Philanthropy fuels early-stage drug-discovery research for addressing obesity
At the University of Michigan Life Sciences Institute, research investigator Isin Cakir, Ph.D., is assembling a suite of new molecules to target obesity, with an award established specifically to support high-risk, high reward research.
Cakir is the latest recipient of the Klatskin-Sutker Discovery Fund award, which was established through a generous gift from the Klatskin and Sutker families to fund innovative, early-stage research that has potential to have a positive impact on human health.
A common cause of obesity is insensitivity to leptin. This naturally occurring hormone decreases appetite and stimulates calorie burning when animals — including humans — have a surplus of stored energy. The effects of leptin, however, are diminished in obese animals, predisposing them to further weight gain from overconsumption of a high-fat, high sugar diet (also called diet-induced obesity).
Research has shown that blocking the enzyme HDAC6 (short for histone deacetylase 6) can increase leptin sensitivity. In previous studies, Cakir specifically found that a molecule called tubastatin A (TubA) effectively blocked HDAC6 and stimulated substantial weight loss in mice who had been fed a high-fat, high sugar diet.
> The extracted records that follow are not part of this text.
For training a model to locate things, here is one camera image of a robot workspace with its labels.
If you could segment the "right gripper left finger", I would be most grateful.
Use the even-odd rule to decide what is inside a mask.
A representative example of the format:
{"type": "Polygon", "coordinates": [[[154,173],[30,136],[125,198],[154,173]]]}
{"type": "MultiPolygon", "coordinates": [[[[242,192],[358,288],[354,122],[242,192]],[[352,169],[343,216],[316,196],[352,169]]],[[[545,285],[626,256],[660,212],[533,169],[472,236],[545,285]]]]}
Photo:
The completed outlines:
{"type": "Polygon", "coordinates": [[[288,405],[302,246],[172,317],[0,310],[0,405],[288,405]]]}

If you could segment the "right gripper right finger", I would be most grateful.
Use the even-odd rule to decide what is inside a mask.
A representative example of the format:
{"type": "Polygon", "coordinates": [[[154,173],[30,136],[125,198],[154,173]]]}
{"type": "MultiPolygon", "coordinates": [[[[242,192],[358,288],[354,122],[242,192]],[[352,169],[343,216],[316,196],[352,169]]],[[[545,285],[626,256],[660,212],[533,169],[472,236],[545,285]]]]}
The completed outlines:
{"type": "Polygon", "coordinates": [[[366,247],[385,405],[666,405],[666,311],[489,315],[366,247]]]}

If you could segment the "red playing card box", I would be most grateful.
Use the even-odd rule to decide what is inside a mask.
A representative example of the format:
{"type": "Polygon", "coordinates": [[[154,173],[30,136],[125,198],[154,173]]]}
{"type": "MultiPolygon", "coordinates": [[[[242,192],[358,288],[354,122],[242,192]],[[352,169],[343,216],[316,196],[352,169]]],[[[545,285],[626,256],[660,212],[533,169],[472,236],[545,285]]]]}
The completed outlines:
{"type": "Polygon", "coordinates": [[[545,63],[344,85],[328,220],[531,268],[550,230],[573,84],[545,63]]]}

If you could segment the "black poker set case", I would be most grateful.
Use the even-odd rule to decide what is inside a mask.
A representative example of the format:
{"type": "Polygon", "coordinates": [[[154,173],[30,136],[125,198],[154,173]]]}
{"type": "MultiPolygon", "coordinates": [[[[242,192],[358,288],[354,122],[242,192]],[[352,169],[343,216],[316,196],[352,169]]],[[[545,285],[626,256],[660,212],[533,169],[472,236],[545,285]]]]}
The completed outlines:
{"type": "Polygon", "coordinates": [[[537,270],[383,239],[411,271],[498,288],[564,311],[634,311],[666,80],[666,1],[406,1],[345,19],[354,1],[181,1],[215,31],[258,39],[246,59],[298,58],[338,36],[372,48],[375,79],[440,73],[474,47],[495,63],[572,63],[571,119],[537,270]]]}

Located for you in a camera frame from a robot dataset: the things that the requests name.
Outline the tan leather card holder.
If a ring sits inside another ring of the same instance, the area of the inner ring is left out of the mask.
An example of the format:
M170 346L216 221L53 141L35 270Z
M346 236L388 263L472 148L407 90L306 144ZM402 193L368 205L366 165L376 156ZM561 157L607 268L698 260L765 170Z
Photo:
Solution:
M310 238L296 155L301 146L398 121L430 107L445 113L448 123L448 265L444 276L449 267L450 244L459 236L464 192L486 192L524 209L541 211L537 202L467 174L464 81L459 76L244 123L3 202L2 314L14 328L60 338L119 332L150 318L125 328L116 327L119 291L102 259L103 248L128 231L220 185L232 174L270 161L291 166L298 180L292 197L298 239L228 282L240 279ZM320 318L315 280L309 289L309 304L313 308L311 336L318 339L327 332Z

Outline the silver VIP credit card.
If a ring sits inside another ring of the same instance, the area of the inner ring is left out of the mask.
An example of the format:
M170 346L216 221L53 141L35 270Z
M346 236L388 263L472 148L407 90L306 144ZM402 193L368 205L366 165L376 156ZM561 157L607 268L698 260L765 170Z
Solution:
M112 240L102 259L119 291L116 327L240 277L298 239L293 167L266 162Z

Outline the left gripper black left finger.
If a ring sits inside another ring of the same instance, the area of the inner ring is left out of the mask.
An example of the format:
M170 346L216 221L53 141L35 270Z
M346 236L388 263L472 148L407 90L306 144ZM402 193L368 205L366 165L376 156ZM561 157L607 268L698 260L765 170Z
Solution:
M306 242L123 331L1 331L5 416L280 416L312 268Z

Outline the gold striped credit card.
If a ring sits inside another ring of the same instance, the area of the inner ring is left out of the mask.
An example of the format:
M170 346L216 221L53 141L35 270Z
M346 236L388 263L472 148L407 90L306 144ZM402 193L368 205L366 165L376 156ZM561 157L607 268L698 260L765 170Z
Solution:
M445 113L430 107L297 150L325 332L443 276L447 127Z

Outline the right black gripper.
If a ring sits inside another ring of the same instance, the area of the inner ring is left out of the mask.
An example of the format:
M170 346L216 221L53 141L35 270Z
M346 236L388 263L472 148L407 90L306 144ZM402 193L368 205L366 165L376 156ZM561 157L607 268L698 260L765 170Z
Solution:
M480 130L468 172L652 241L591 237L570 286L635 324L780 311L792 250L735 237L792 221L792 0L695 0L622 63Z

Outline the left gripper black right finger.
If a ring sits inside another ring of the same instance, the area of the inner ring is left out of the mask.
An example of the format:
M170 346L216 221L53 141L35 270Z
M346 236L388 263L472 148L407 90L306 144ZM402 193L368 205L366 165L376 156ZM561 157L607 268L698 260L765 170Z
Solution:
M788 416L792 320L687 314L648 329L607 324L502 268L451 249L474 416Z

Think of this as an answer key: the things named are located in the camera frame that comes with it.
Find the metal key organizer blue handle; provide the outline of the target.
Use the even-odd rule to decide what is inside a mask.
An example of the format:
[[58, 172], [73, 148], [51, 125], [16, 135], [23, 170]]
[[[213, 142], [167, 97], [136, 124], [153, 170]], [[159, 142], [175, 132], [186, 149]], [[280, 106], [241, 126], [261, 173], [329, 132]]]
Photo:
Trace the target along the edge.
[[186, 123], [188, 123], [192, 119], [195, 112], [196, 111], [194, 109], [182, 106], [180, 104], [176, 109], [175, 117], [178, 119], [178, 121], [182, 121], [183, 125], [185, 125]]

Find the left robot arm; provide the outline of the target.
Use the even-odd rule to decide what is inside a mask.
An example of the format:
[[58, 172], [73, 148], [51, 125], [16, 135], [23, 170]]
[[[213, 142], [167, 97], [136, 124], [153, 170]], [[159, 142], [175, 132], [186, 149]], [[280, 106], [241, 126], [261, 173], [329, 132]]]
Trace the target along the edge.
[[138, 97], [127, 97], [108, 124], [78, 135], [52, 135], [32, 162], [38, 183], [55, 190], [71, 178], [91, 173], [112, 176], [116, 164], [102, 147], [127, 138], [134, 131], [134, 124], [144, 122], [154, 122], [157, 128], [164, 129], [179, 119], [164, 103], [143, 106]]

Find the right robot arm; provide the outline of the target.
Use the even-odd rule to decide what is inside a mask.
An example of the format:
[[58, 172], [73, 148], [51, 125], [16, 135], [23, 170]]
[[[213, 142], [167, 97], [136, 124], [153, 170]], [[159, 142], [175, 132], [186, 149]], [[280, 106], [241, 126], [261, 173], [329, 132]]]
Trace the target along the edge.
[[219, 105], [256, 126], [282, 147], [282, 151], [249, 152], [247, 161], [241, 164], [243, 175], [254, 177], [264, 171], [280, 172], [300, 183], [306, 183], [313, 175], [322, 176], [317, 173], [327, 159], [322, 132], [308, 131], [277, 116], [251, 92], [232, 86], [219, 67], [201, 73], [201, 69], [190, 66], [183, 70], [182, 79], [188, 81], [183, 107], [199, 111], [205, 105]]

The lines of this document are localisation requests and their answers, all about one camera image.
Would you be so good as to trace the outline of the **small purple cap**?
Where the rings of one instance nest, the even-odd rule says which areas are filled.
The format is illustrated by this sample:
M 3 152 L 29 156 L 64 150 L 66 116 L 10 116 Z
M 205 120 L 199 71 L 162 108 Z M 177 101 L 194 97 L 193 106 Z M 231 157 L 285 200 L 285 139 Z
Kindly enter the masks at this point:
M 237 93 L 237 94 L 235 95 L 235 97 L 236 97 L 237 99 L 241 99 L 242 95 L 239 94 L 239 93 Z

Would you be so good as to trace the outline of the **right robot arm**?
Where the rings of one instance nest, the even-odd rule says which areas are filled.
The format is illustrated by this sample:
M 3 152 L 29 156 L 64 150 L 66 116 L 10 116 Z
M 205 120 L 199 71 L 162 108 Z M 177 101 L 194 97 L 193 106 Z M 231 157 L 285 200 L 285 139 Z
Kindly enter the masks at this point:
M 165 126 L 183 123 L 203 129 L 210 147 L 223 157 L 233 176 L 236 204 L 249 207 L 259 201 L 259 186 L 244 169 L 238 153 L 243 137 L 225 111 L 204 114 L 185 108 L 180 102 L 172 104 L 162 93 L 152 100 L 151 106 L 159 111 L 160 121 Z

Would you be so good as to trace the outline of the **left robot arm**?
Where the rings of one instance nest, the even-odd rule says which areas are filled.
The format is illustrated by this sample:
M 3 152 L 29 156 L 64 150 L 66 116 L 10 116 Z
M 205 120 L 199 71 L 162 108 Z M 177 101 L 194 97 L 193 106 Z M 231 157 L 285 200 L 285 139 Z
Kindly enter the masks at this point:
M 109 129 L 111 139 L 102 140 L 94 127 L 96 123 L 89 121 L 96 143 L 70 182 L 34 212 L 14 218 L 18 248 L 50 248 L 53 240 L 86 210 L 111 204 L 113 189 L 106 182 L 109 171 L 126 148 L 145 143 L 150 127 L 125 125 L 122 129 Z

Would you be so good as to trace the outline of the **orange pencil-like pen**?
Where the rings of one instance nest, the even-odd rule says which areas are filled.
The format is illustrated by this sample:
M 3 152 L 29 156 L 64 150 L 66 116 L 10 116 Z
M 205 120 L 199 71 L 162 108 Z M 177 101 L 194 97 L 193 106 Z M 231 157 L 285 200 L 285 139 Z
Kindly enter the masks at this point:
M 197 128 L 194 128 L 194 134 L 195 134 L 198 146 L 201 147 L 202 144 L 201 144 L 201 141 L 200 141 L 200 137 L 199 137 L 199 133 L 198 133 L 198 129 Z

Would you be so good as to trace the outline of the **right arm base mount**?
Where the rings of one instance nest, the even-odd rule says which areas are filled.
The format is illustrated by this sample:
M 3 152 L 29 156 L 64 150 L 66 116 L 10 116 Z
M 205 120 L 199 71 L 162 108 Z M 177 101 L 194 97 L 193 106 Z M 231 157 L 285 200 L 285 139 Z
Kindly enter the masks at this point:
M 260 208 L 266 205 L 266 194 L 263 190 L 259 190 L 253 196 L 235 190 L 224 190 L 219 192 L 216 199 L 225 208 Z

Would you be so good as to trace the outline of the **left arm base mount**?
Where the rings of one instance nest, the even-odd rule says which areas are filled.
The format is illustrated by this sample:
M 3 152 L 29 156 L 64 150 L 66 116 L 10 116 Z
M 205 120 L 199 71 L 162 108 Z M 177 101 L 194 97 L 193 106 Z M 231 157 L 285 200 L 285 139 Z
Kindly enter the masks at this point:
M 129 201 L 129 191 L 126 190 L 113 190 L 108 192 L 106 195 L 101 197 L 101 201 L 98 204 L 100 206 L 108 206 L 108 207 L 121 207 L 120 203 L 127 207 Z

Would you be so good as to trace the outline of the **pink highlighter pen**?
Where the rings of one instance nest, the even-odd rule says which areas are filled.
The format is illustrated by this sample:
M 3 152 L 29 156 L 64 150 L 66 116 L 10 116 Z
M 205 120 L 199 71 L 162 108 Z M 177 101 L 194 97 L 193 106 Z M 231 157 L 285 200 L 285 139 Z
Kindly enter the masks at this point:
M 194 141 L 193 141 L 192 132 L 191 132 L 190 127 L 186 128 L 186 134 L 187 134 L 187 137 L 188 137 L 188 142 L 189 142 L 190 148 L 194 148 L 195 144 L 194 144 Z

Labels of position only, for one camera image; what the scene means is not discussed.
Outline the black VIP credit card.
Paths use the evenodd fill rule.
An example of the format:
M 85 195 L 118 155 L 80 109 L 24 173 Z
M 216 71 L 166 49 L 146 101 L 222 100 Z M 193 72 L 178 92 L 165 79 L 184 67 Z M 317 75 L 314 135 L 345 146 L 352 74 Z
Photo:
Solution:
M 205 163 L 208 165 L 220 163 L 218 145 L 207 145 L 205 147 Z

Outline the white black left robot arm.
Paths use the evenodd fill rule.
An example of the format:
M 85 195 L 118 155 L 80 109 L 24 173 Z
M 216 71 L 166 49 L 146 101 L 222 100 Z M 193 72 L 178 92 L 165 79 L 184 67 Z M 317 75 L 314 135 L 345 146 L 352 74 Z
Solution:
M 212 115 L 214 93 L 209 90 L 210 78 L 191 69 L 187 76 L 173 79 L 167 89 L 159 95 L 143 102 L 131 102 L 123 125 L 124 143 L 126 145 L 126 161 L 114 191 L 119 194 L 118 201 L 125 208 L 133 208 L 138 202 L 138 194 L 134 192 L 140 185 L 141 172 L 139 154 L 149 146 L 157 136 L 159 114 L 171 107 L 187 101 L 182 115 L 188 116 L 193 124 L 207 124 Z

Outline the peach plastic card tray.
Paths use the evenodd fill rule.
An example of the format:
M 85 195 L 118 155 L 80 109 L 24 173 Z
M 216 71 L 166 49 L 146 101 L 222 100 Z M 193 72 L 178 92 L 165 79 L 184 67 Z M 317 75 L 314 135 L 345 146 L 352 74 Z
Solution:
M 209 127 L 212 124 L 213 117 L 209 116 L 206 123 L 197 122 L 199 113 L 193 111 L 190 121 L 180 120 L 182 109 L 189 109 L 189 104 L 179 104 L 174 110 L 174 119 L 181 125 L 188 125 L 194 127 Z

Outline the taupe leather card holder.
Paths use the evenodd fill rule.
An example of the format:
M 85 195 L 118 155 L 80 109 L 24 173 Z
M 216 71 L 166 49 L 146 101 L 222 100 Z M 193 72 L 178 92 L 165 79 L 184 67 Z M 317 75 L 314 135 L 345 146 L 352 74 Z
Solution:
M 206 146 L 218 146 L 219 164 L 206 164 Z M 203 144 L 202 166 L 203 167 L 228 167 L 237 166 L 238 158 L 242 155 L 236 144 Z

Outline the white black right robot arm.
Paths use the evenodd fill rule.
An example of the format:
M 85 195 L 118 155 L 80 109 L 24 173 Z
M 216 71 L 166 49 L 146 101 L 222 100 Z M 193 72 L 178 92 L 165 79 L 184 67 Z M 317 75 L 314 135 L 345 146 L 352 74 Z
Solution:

The problem is that most HDAC inhibitors have failed as effective drugs in clinical trials. These inhibitors work by removing zinc from HDAC6, which needs the metal to function. But the same part of the inhibitors that remove the zinc also makes them unstable and potentially toxic in the human body.
Building on his research with TubA and another zinc-binding molecule, Cakir now plans to construct new molecules that retains the HDAC6-blocking properties of TubA, without the associated toxicity.
This is the type of creative, inventive research that is needed to ultimately lead to successful translational and human-health findings.
While the project has the potential to help address a pervasive human health concern, it is still in the early stages of drug-discovery research and would likely be considered too high-risk for many traditional funding stages.
“Typically, most funding agencies want to see more preliminary data before they fund projects like this,” explains Cakir. “The Klatskin-Sutker funding is allowing us to continue advancing this project and obtain the data that can lead to further drug development.”
Early experiments with one such molecule have shown promise in isolated mammalian cells and obese mice. With support from the Klatskin-Sutker Discovery Fund, Cakir will work with the LSI’s Center for Chemical Genomics and the College of Pharmacy’s Vahlteich Medicinal Chemistry Core to design novel HDAC6 inhibitors and begin testing their effectiveness in animal models.
“This is the type of creative, inventive research that is needed to ultimately lead to successful translational and human-health findings,” says Deborah Klatskin. “And that’s the type of research we want to promote with this discovery fund.”